マシュリがルディシアを探しに行っている間。

聖魔騎士団にも事情を話して、シルナが代表に選んだメンバーを連れてきてもらった。

吐月、キュレム、ルイーシュ、ベリクリーデ、ジュリスの五人である。

「…ごめんね、五人共。こんなことを頼んでしまって…」

まずは、シルナの謝罪から。

すると。

「全くですよ。決闘だって。何で俺がそんな面倒臭いことしなくちゃいけないんですか?腕相撲で決めれば?」

深々と溜め息をつき、不満そうな顔を全く隠す様子のないルイーシュである。

お前はいつも通りで、ブレない奴だな。

俺も腕相撲で決めれば良いと思うけど、ナツキ様が納得してくれないんだよ。

「あのな、ルイーシュ…。一応これでも、学院長は真剣に考えて選んでくれてるんだぞ?」

不満を隠さないルイーシュを、キュレムが睨んだ。

「選んでくれたって何ですか。

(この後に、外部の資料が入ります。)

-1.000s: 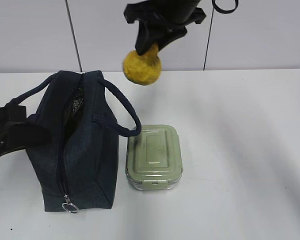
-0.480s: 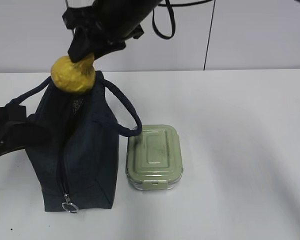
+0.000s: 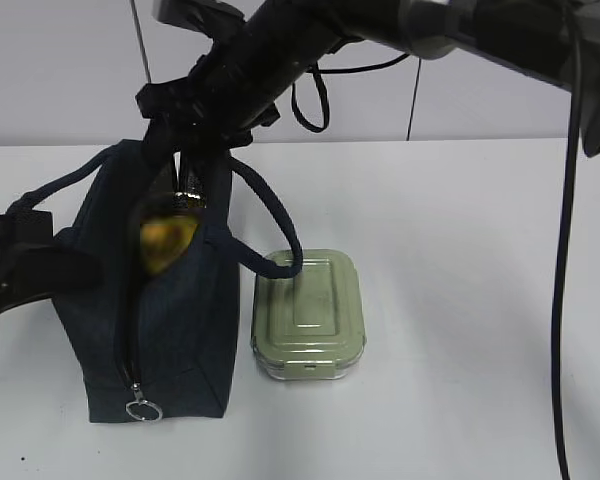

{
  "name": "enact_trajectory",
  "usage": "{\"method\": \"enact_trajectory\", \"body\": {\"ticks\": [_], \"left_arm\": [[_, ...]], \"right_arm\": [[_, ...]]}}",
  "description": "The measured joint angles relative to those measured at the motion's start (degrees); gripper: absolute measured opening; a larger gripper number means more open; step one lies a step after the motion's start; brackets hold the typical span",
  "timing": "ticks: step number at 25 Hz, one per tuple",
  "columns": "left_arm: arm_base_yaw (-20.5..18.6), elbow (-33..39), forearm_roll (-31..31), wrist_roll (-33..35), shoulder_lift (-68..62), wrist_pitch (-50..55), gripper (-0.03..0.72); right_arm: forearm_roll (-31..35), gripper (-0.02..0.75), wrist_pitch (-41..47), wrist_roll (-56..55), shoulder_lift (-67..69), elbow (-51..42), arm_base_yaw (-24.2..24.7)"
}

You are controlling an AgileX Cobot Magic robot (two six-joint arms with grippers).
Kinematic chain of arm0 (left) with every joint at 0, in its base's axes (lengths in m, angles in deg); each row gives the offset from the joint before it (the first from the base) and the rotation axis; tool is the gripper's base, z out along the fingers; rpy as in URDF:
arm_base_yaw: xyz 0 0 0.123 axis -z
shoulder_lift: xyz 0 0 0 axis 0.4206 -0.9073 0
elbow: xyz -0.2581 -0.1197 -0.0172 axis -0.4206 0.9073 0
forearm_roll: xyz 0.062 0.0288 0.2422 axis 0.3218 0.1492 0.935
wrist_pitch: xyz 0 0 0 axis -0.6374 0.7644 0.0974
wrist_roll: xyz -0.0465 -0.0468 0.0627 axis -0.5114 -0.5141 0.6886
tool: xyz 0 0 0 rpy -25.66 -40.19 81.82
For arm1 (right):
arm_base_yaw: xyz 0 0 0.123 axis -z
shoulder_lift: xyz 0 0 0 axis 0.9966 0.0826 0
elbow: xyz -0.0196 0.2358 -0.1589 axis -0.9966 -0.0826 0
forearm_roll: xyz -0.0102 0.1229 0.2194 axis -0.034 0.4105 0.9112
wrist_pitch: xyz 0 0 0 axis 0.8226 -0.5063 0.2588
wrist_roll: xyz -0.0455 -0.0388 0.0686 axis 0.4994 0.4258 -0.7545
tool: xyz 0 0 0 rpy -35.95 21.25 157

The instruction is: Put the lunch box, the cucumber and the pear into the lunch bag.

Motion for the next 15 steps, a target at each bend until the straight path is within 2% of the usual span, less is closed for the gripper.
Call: {"method": "enact_trajectory", "body": {"ticks": [2, 6, 12, 15], "left_arm": [[0.0, 0.0, 0.0, 0.0, 0.0, 0.1, -0.019], [0.0, 0.0, 0.0, 0.0, 0.0, 0.3, -0.019], [0.0, 0.0, 0.0, 0.0, 0.0, 0.3, -0.019], [0.0, 0.0, 0.0, 0.0, 0.0, 0.3, -0.019]], "right_arm": [[0.4, 0.493, 0.1, 0.0, 0.0, 0.8, 0.0], [-1.5, 0.514, 4.1, -0.8, 0.0, 5.4, 0.5], [-15.4, 0.515, 13.3, -7.9, 0.0, 13.8, 2.3], [-17.5, 0.515, 14.0, -9.0, -0.6, 14.6, 4.3]]}}
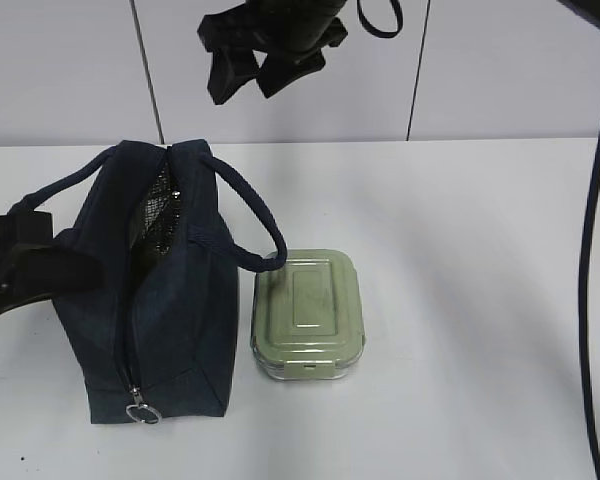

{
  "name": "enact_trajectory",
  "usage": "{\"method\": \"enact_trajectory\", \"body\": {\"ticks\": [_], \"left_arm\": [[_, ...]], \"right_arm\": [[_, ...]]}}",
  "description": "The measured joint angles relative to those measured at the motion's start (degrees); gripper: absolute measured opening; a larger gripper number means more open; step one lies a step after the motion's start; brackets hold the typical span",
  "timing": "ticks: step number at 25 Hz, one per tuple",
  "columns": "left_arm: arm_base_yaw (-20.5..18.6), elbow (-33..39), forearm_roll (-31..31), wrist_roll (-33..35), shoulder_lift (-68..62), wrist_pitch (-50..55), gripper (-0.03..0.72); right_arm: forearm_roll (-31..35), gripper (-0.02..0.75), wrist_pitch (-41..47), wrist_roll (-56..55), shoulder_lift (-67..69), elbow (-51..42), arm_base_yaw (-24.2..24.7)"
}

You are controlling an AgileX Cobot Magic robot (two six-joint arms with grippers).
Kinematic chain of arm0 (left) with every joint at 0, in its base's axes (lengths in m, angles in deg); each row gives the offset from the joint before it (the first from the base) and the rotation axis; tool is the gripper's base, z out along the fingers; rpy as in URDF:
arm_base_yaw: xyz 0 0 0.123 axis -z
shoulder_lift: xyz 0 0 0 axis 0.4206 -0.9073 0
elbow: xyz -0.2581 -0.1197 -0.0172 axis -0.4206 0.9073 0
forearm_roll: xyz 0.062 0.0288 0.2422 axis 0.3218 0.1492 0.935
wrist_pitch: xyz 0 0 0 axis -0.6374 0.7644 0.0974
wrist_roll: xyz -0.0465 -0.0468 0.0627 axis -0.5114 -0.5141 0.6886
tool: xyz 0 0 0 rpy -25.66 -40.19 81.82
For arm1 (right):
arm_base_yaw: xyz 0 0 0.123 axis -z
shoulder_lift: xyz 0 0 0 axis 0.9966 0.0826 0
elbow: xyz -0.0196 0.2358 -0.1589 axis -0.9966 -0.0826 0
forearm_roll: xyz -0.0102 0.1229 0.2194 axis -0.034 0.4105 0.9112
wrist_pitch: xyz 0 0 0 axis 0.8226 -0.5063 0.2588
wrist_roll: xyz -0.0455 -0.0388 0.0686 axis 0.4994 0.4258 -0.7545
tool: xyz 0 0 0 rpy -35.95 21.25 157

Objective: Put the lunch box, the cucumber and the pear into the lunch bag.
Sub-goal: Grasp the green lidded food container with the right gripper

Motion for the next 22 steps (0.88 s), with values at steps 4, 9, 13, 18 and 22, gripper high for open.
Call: {"method": "enact_trajectory", "body": {"ticks": [4, 9, 13, 18, 22], "left_arm": [[0.0, 0.0, 0.0, 0.0, 0.0, 0.0, -0.019], [0.0, 0.0, 0.0, 0.0, 0.0, 0.0, -0.019], [0.0, 0.0, 0.0, 0.0, 0.0, 0.1, -0.019], [0.0, 0.0, 0.0, 0.0, 0.0, 0.1, -0.019], [0.0, 0.0, 0.1, 0.0, 0.0, 0.1, -0.019]], "right_arm": [[-1.1, 0.515, 0.4, -2.3, -0.9, -0.7, 2.7], [-1.1, 0.515, 0.5, -3.4, -4.1, -5.0, 7.4], [-1.0, 0.515, 0.5, -3.5, -7.1, -11.1, 11.8], [2.8, 0.515, 0.4, -0.4, -9.1, -21.7, 16.9], [9.0, 0.515, 0.1, 4.8, -10.7, -31.1, 19.9]]}}
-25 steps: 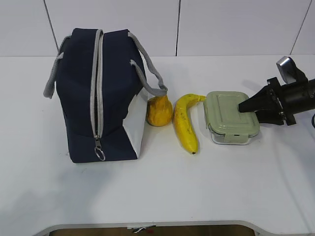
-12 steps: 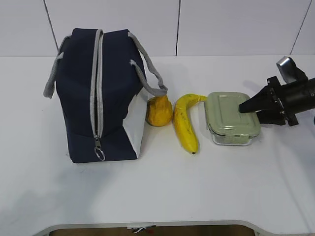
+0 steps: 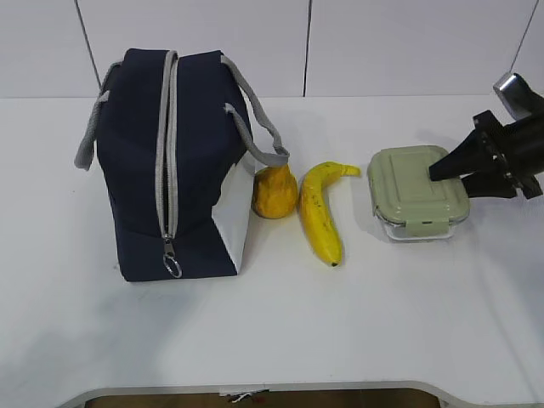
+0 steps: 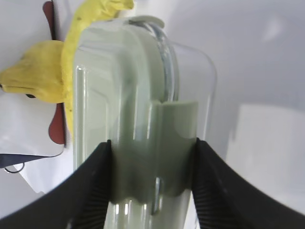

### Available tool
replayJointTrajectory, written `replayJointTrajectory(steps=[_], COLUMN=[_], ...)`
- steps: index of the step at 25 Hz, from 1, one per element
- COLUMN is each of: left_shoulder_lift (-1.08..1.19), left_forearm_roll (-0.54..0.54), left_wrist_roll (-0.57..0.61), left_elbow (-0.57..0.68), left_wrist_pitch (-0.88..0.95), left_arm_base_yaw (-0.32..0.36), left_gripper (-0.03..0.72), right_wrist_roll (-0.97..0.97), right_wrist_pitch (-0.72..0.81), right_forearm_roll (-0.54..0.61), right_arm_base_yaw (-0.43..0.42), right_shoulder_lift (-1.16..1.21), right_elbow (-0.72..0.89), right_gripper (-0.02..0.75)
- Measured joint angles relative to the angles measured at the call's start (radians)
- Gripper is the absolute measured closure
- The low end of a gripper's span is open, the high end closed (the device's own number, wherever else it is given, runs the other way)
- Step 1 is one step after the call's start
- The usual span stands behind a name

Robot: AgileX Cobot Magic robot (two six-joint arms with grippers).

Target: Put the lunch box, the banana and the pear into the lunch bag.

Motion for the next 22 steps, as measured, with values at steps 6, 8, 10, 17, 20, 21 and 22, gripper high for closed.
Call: replayJointTrajectory(steps=[6,8,10,17,20,21,22], left_shoulder_lift=[0.000,0.000,0.000,0.071,0.169,0.209,0.243], left_forearm_roll=[-0.043,-0.063,-0.076,-0.220,-0.271,-0.283,-0.297], left_wrist_roll=[0.000,0.000,0.000,0.000,0.004,0.004,0.006], left_elbow=[0.000,0.000,0.000,-0.029,-0.065,-0.079,-0.091], left_wrist_pitch=[0.000,-0.002,-0.004,-0.064,-0.140,-0.154,-0.167], left_arm_base_yaw=[0.000,0.000,0.000,0.000,0.000,0.000,0.000], left_gripper=[0.422,0.424,0.425,0.427,0.427,0.427,0.427], right_wrist_roll=[0.056,0.063,0.067,0.077,0.077,0.077,0.079], right_wrist_pitch=[0.000,0.000,0.002,0.005,0.005,0.005,0.005], right_forearm_roll=[0.006,0.019,0.048,0.140,0.148,0.148,0.150], right_arm_base_yaw=[0.000,0.000,0.000,0.004,0.026,0.038,0.057], right_shoulder_lift=[-0.050,-0.072,-0.092,-0.199,-0.237,-0.252,-0.266], right_elbow=[0.000,0.002,0.002,0.003,0.004,0.004,0.004], right_gripper=[0.359,0.359,0.359,0.359,0.359,0.359,0.360])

面倒事背負わされて、ぶっちゃけ迷惑だなってキュレムさんも思ってる癖に」

「馬鹿野郎、それを言うんじゃねぇ。余計面倒臭くなるだろ!」

やっぱりキュレムも面倒臭いと思ってるんだな。

素直な奴ら。

「…本当、ごめんね…」

超申し訳無さそうに頭を下げるシルナ。

「…やめよう、仲間内で言い争うのは」

吐月が、そんなシルナとキュレム達の間に割って入った。

「責任を押しつけてる場合じゃない。それに、元はと言えばアーリヤット皇国が喧嘩を売ってきたのが原因なんだから。学院長に責任はないよ」

…冷静だな、吐月は。

シルナを庇ってやってくれてありがとう。

「それに、これは国の命運を懸けた戦いなんだ。聖魔騎士団魔導部隊大隊長の仕事と責任だよ」

「…分かってるっての。だから、ちゃんと来たじゃん。役目くらいは果たすよ」

吐月にたしなめられて、キュレムは溜め息混じりにそう答えた。

「なぁ、ルイーシュ。アーリヤット皇国なんてさっさと蹴散らしてこようぜ」

「はぁ、気が進まない…。…キュレムさんが代表に選ばれてなかったら、俺も逃げ出したのになぁ」

シルナもそれが分かってるから、キュレムとルイーシュの両名を指名したんだと思うよ。

お前達も、俺とシルナと同じで、互いに一蓮托生だから。

キュレムが行くならルイーシュも行くし、ルイーシュが行くならキュレムも行くだろう。

…それから。

「ジュリス、ベリクリーデも。お前達も悪かったな。決闘に付き合わせて…」

「ううん、良いよ。決闘なんて初めてだ。楽しみだね、ジュリス」 

「…何を期待してるのか知らないが、そんな楽しいもんじゃないぞ…?」

ジュリスとベリクリーデは、こんなときでも、貫禄の通常運転であった。

大物の器だよ。特にベリクリーデな。